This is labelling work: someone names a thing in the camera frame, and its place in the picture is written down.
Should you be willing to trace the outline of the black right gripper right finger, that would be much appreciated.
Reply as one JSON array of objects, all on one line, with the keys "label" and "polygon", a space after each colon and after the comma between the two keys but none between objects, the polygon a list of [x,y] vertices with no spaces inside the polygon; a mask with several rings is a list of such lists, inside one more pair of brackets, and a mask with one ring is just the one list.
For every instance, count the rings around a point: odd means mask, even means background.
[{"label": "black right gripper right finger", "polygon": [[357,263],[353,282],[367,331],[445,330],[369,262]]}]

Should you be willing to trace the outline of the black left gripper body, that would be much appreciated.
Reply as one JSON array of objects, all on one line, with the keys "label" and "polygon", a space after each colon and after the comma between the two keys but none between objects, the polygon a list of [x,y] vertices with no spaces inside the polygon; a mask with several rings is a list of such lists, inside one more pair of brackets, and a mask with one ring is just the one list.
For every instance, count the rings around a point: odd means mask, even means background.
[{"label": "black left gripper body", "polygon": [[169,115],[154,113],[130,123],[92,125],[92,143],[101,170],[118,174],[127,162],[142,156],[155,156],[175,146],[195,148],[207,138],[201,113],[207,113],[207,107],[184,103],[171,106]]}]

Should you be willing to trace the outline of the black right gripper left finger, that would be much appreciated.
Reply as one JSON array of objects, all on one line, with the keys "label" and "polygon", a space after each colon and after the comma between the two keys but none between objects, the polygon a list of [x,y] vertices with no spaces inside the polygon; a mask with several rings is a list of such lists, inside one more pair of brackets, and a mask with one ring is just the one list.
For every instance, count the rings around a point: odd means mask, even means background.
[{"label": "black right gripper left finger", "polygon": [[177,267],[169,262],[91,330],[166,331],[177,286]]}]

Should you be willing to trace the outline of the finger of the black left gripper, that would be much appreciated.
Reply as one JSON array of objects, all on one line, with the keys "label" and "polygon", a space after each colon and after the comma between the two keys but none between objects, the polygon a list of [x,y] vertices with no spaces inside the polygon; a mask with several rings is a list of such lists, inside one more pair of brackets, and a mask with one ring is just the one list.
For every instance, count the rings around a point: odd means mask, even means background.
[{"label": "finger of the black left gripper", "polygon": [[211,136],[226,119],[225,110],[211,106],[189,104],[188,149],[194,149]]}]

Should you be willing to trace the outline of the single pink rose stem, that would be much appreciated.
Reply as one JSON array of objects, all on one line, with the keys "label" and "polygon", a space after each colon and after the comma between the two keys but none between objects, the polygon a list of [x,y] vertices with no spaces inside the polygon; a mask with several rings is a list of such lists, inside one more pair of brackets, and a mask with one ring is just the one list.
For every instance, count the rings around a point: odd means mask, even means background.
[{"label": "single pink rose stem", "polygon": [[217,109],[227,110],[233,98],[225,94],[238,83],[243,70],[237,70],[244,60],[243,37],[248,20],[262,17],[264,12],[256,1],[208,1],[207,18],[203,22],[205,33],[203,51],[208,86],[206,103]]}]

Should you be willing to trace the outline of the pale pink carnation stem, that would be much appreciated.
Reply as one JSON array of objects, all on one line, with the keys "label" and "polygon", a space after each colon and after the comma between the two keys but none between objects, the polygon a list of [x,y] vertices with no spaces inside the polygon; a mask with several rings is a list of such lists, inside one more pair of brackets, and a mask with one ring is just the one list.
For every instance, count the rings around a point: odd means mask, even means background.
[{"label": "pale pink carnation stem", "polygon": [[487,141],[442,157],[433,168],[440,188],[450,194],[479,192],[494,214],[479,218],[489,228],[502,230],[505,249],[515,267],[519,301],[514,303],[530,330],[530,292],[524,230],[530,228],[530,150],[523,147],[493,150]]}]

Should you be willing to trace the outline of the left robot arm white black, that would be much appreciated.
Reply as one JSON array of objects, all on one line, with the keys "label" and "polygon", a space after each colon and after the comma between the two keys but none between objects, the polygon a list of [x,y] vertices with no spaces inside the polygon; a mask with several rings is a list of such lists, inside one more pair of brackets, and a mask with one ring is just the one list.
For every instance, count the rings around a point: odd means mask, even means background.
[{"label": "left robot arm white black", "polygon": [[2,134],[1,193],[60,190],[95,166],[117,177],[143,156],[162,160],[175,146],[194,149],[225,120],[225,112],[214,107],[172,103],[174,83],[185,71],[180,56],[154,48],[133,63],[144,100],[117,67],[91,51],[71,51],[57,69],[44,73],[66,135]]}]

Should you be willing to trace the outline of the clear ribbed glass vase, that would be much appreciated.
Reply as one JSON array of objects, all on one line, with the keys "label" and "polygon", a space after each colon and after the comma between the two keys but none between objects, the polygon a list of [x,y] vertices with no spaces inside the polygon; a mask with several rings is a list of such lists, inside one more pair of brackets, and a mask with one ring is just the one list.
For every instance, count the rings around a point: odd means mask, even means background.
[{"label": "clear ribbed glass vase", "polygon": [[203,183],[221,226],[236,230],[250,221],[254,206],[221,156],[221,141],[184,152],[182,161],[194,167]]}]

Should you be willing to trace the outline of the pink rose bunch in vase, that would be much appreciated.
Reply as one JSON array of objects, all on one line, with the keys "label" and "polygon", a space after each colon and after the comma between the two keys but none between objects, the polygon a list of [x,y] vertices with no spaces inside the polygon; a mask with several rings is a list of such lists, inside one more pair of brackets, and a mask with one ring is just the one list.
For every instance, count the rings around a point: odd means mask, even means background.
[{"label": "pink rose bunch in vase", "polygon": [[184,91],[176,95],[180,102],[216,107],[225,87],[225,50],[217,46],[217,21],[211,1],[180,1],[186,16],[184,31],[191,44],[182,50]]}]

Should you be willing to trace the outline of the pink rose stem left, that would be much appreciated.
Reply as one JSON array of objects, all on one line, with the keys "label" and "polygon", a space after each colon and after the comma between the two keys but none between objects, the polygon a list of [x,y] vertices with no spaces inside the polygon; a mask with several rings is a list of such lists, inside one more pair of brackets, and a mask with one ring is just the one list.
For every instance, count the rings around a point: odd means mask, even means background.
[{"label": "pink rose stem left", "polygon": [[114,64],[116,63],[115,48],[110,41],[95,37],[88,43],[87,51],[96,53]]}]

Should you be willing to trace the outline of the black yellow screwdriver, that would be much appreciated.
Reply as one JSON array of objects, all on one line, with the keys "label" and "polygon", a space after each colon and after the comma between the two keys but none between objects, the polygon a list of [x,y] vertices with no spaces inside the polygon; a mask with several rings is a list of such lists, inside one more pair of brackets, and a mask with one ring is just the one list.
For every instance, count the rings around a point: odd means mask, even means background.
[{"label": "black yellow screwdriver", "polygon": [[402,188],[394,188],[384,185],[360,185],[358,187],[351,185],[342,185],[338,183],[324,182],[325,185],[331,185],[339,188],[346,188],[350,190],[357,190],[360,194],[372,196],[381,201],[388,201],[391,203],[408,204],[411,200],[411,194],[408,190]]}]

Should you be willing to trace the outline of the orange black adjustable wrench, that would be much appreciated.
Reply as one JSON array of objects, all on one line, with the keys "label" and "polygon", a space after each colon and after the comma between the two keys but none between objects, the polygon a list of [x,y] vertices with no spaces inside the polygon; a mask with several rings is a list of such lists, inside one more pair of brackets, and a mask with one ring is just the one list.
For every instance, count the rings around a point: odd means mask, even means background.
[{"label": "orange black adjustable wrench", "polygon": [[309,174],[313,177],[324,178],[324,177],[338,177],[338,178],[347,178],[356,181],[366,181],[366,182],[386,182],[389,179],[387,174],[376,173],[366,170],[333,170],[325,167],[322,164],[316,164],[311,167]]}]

--*--

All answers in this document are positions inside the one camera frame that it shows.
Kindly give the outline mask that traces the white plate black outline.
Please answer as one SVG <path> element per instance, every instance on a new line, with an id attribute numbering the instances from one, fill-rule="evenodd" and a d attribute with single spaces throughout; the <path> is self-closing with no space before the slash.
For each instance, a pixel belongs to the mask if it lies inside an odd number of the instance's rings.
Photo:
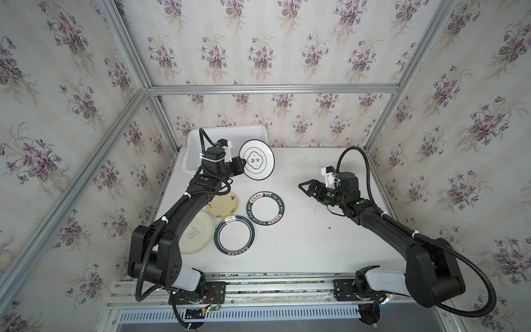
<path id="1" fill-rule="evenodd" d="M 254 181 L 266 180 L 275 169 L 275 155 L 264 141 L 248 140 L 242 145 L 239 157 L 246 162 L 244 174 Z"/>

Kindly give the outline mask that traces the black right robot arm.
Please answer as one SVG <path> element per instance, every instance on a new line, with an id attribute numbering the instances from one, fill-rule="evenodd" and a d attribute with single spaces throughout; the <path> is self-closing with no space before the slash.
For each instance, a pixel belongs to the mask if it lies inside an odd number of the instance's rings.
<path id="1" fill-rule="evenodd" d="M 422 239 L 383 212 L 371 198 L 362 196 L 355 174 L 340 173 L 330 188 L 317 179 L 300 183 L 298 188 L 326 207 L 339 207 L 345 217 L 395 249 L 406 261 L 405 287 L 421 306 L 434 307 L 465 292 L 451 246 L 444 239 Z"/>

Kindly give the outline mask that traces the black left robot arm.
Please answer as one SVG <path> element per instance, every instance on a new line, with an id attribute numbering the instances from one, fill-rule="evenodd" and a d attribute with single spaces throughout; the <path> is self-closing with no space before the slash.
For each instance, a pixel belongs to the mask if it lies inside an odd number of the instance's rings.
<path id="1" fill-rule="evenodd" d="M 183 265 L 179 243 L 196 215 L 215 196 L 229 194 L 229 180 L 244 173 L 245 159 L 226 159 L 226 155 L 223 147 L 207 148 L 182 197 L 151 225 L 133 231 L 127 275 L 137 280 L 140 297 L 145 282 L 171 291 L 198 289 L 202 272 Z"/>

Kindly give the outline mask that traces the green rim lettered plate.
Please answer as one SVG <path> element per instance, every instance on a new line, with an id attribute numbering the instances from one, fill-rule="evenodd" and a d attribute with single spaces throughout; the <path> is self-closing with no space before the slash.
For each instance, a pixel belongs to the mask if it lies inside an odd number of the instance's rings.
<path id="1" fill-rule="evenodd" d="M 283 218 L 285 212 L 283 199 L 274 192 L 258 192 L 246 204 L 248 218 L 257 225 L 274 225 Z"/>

--*--

#### Exercise goal
Look through the entries above and find each line where the word "traces" occurs; copy those lines.

#### Answer below
Kindly give the outline mask that traces the white plate black outline.
Kindly give the outline mask that traces the black right robot arm.
Kindly give the outline mask that traces the black left robot arm.
Kindly give the outline mask that traces the green rim lettered plate.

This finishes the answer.